▶ _Exercise objective_: Below this task are records; return each one exactly and omit its images.

Stored items
══════════

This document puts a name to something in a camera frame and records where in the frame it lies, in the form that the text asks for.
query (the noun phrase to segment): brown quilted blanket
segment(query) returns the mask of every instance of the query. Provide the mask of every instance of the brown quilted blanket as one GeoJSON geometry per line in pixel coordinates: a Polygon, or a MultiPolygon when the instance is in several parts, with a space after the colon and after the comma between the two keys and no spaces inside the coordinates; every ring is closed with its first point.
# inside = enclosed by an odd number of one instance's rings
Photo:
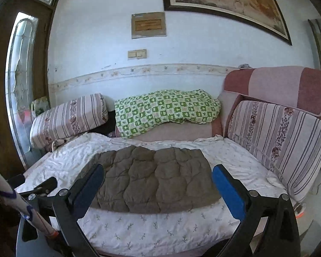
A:
{"type": "Polygon", "coordinates": [[[96,154],[82,176],[96,163],[106,171],[96,197],[104,210],[169,213],[208,206],[221,198],[201,150],[130,146],[96,154]]]}

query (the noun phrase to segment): striped cushion
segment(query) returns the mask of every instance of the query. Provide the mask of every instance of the striped cushion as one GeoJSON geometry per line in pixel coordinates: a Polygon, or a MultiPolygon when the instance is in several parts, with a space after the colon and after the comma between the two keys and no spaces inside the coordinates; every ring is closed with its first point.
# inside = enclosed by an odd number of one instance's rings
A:
{"type": "Polygon", "coordinates": [[[42,149],[63,139],[103,125],[108,111],[101,94],[91,94],[54,107],[39,115],[32,124],[30,141],[42,149]]]}
{"type": "Polygon", "coordinates": [[[321,167],[321,120],[293,108],[242,101],[228,126],[228,138],[273,171],[300,202],[321,167]]]}

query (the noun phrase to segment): wooden door
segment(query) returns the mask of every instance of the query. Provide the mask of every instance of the wooden door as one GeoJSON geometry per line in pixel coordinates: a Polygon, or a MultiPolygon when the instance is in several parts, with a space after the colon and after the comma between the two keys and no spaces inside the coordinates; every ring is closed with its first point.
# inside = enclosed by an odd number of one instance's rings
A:
{"type": "Polygon", "coordinates": [[[36,0],[9,0],[0,10],[0,173],[5,178],[15,176],[25,170],[10,130],[6,107],[7,88],[5,87],[9,41],[19,12],[38,19],[32,63],[33,97],[48,96],[46,50],[53,9],[36,0]]]}

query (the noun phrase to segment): door
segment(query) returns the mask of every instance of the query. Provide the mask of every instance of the door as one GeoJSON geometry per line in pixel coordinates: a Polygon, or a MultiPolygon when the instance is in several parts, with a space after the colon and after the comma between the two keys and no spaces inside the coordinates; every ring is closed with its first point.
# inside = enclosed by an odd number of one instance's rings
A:
{"type": "Polygon", "coordinates": [[[30,103],[48,96],[46,50],[52,8],[37,0],[10,0],[0,10],[0,173],[16,175],[37,161],[30,103]]]}

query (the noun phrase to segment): white bed sheet
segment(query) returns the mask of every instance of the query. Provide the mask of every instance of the white bed sheet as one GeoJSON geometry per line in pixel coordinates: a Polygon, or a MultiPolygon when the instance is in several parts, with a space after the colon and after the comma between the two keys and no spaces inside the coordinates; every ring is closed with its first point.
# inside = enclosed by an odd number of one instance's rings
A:
{"type": "MultiPolygon", "coordinates": [[[[193,142],[143,142],[108,138],[96,133],[84,134],[57,149],[16,190],[31,190],[54,176],[58,186],[50,195],[55,195],[60,189],[73,185],[78,173],[94,154],[130,145],[153,150],[170,146],[201,149],[212,169],[222,163],[248,190],[254,189],[261,195],[271,197],[286,193],[271,171],[243,147],[221,136],[193,142]]],[[[223,199],[220,199],[208,207],[172,214],[122,214],[90,207],[84,218],[78,220],[78,224],[99,253],[160,256],[188,251],[229,238],[239,221],[232,217],[223,199]]],[[[53,221],[53,226],[58,227],[57,221],[53,221]]]]}

══════════

▶ _Task response_:
This document puts a name to something in a camera frame and records where in the frame it lies, in the form that the text asks for.
query (the noun phrase to segment): brown quilted blanket
segment(query) returns the mask of every instance of the query. Provide the mask of every instance of the brown quilted blanket as one GeoJSON geometry per line in pixel coordinates: a Polygon, or a MultiPolygon when the instance is in several parts, with a space after the colon and after the comma between the two keys and no spaces inside the coordinates; every ring is closed with its first point.
# inside = enclosed by an odd number of one instance's rings
Photo:
A:
{"type": "Polygon", "coordinates": [[[96,154],[82,176],[96,163],[106,171],[96,197],[104,210],[169,213],[208,206],[221,198],[201,150],[130,146],[96,154]]]}

query (the noun phrase to segment): striped cushion
segment(query) returns the mask of every instance of the query. Provide the mask of every instance of the striped cushion as one GeoJSON geometry per line in pixel coordinates: a Polygon, or a MultiPolygon when the instance is in several parts, with a space after the colon and after the comma between the two keys and no spaces inside the coordinates; every ring is closed with its first point.
# inside = enclosed by an odd number of one instance's rings
A:
{"type": "Polygon", "coordinates": [[[42,149],[63,139],[103,125],[108,111],[101,94],[91,94],[54,107],[39,115],[32,124],[30,141],[42,149]]]}
{"type": "Polygon", "coordinates": [[[321,167],[321,120],[293,108],[242,101],[228,126],[228,138],[273,171],[300,202],[321,167]]]}

query (the noun phrase to segment): wooden door
segment(query) returns the mask of every instance of the query. Provide the mask of every instance of the wooden door as one GeoJSON geometry per line in pixel coordinates: a Polygon, or a MultiPolygon when the instance is in several parts, with a space after the colon and after the comma between the two keys and no spaces inside the coordinates; every ring is closed with its first point.
# inside = enclosed by an odd number of one instance's rings
A:
{"type": "Polygon", "coordinates": [[[36,0],[9,0],[0,10],[0,173],[5,178],[15,176],[25,170],[10,130],[6,107],[7,88],[5,87],[9,41],[19,12],[38,19],[32,63],[33,97],[48,96],[46,50],[53,9],[36,0]]]}

query (the noun phrase to segment): door
segment(query) returns the mask of every instance of the query. Provide the mask of every instance of the door as one GeoJSON geometry per line in pixel coordinates: a Polygon, or a MultiPolygon when the instance is in several parts, with a space after the colon and after the comma between the two keys and no spaces inside the coordinates; every ring is closed with its first point.
# inside = enclosed by an odd number of one instance's rings
A:
{"type": "Polygon", "coordinates": [[[30,103],[48,96],[46,50],[52,8],[37,0],[10,0],[0,10],[0,173],[16,175],[37,161],[30,103]]]}

query (the noun phrase to segment): white bed sheet
segment(query) returns the mask of every instance of the query. Provide the mask of every instance of the white bed sheet as one GeoJSON geometry per line in pixel coordinates: a Polygon, or a MultiPolygon when the instance is in several parts, with a space after the colon and after the comma between the two keys and no spaces inside the coordinates; every ring is closed with its first point.
# inside = enclosed by an odd number of one instance's rings
A:
{"type": "MultiPolygon", "coordinates": [[[[193,142],[143,142],[108,138],[96,133],[84,134],[57,149],[16,190],[31,190],[54,176],[58,186],[50,195],[55,195],[60,189],[73,185],[78,173],[94,154],[130,145],[153,150],[170,146],[201,149],[212,169],[222,163],[248,190],[254,189],[261,195],[271,197],[286,193],[271,171],[243,147],[221,136],[193,142]]],[[[223,199],[220,199],[208,207],[172,214],[122,214],[90,207],[84,218],[78,220],[78,224],[99,253],[160,256],[188,251],[229,238],[239,221],[232,217],[223,199]]],[[[53,221],[53,226],[58,227],[57,221],[53,221]]]]}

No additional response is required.